> [YOUR TASK]
Go through the records below and report each line with "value" in it.

BEGIN MATERIAL FOR THIS EXERCISE

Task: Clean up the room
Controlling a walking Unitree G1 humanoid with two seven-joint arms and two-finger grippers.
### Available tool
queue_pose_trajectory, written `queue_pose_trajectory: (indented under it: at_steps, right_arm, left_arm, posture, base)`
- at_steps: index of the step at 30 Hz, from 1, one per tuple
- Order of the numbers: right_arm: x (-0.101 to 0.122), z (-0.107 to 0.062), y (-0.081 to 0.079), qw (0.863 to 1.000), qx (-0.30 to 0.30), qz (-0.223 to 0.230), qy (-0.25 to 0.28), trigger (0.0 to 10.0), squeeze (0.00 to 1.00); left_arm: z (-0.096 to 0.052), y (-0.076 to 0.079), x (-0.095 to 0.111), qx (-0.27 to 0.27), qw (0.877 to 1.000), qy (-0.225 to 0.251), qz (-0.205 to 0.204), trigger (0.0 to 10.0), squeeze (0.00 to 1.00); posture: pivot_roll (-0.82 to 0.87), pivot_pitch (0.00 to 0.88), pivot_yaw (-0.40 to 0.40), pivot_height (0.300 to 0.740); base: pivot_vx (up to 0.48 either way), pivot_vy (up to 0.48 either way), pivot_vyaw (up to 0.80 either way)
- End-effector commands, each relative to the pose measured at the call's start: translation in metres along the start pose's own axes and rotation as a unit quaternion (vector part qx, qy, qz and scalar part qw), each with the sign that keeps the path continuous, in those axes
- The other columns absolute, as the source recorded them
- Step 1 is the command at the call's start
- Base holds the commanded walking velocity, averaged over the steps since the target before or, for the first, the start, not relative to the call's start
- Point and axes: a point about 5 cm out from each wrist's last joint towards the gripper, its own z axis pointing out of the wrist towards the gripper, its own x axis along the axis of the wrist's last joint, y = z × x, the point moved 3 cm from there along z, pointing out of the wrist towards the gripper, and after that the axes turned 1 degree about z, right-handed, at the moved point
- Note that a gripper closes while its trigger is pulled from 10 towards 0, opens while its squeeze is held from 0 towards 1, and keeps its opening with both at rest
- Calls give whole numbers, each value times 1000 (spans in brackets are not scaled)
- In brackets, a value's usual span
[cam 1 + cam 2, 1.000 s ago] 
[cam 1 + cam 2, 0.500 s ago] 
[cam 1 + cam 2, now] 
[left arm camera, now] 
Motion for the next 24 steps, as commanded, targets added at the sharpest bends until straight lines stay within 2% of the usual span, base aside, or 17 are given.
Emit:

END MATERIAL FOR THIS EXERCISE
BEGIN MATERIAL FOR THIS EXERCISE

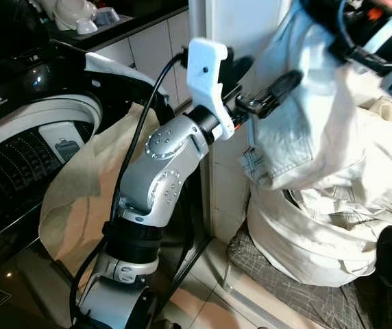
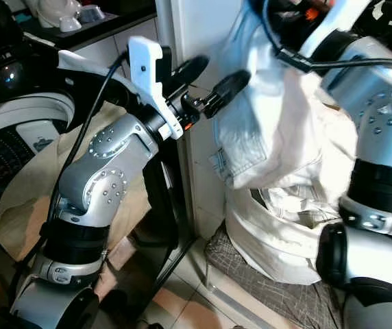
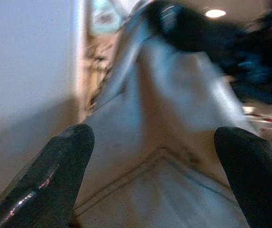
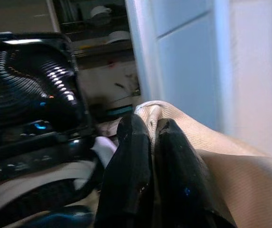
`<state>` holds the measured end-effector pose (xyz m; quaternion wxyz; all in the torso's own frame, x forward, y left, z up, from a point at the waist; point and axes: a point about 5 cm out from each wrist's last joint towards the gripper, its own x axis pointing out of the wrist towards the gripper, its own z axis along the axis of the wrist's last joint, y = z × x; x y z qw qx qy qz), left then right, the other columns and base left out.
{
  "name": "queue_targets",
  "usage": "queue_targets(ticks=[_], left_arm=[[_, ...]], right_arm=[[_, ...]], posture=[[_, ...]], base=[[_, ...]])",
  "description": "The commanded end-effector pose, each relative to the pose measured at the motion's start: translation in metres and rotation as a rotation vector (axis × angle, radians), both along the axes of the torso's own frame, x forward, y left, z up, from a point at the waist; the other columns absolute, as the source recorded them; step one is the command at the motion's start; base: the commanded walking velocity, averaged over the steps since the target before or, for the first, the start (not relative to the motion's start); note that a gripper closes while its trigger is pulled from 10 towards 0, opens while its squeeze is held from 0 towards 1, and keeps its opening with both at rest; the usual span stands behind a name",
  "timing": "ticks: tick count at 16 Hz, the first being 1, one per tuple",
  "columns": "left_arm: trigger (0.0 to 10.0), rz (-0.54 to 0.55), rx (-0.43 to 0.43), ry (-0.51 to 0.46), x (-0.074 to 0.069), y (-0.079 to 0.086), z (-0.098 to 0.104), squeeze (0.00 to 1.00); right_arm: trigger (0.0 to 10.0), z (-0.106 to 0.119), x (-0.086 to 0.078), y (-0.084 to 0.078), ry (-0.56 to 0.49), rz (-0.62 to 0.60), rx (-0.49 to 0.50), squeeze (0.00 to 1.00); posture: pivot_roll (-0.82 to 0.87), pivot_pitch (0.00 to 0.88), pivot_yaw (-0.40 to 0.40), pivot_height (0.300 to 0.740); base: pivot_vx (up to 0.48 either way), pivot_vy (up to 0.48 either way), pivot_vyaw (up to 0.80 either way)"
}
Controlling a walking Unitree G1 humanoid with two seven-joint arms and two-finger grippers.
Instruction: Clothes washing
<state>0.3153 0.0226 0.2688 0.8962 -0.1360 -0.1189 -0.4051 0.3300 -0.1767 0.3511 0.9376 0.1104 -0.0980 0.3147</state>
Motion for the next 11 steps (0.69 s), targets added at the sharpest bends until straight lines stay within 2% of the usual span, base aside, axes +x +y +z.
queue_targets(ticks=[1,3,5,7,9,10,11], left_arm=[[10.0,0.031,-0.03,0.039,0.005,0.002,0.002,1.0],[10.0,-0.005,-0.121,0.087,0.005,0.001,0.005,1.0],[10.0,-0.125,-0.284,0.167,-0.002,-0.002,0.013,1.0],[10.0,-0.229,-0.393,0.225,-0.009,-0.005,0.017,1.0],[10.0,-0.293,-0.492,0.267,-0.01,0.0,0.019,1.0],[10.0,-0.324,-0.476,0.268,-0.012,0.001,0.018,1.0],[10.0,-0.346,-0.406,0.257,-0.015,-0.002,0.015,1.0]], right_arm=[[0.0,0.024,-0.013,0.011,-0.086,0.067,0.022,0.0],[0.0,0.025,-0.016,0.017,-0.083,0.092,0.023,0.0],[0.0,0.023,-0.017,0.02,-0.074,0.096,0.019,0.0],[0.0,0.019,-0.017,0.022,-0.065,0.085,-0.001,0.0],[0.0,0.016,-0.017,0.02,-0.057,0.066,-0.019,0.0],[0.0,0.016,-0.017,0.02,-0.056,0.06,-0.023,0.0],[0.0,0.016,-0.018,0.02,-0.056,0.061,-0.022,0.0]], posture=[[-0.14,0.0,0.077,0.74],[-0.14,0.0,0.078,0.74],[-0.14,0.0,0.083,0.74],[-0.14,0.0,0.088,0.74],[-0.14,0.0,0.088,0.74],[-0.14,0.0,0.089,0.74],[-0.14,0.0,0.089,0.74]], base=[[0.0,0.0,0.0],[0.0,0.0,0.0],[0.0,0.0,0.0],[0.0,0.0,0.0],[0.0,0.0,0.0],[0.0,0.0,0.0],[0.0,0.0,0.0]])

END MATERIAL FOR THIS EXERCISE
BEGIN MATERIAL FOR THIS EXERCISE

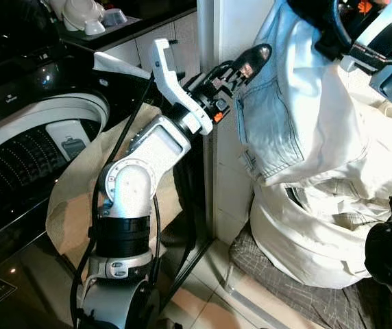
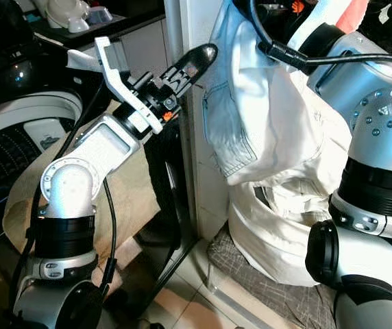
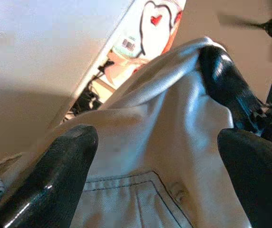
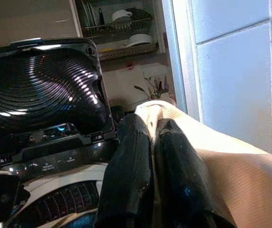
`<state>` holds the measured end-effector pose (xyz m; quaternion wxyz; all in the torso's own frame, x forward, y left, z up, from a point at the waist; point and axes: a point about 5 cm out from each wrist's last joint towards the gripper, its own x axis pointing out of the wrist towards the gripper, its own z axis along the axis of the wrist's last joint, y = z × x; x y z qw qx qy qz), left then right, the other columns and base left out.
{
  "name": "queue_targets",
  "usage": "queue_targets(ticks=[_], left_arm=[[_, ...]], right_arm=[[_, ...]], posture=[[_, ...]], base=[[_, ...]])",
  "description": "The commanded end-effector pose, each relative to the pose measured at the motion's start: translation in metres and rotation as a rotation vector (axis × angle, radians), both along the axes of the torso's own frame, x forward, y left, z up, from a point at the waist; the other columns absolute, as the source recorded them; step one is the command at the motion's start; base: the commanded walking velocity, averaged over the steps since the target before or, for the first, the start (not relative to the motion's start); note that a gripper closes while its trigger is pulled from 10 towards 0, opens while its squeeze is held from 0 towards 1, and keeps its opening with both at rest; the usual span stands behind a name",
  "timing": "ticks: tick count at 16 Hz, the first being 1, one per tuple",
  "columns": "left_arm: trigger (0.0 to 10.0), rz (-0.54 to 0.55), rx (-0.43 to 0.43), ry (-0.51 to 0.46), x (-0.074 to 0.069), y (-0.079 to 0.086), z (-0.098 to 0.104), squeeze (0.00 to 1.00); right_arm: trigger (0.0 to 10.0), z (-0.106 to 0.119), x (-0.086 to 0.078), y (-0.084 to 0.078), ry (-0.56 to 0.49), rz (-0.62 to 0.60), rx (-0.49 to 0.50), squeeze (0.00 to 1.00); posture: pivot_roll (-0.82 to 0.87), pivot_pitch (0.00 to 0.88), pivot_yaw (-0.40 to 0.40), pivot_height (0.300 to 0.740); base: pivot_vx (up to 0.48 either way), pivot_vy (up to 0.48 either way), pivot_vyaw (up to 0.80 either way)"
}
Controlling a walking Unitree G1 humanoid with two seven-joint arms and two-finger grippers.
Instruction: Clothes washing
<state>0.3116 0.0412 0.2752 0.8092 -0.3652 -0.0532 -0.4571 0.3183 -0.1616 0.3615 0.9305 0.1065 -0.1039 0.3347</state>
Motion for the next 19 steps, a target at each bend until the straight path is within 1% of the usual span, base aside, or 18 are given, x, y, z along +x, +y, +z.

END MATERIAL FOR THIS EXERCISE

> [SOLUTION BELOW]
- Calls give whole numbers, each value times 1000 (spans in brackets are not scaled)
- In brackets, a value's usual span

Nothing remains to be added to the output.